Please give again, word for word, each line that falls between the line with "For the image above, where does the pale" and the end of the data, inclusive.

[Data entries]
================
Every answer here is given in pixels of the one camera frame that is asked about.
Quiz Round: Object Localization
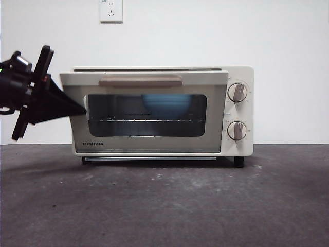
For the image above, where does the oven door with beige handle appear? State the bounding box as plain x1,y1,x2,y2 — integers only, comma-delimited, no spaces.
59,73,229,154

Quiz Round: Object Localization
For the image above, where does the blue ribbed bowl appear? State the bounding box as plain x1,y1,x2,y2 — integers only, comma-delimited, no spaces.
140,94,192,120

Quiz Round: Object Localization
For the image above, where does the metal oven crumb tray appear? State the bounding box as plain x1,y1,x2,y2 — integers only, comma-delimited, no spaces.
84,156,218,163

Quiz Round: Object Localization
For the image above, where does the cream oven knob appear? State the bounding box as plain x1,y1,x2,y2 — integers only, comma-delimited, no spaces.
227,82,248,103
227,120,248,141

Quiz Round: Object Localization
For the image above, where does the cream Toshiba toaster oven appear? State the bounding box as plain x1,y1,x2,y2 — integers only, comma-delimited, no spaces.
71,65,255,168

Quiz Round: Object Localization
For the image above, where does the pale grey left wrist camera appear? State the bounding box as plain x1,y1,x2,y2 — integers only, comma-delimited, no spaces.
11,51,33,72

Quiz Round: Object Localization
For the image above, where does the metal wire oven rack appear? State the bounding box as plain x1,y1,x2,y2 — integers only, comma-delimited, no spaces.
88,114,206,123

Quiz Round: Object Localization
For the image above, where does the white wall socket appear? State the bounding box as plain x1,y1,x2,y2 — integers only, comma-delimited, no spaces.
99,0,123,24
================
● Problem solution
For the image above, where does the pale grey left wrist camera appear? State the bounding box as plain x1,y1,x2,y2 — integers only, comma-delimited, no spaces.
11,51,33,72

Quiz Round: Object Localization
For the image above, where does the metal wire oven rack appear? State the bounding box as plain x1,y1,x2,y2 — integers only, comma-delimited, no spaces.
88,114,206,123

Quiz Round: Object Localization
For the image above, where does the white wall socket appear? State the bounding box as plain x1,y1,x2,y2 — integers only, comma-delimited, no spaces.
99,0,123,24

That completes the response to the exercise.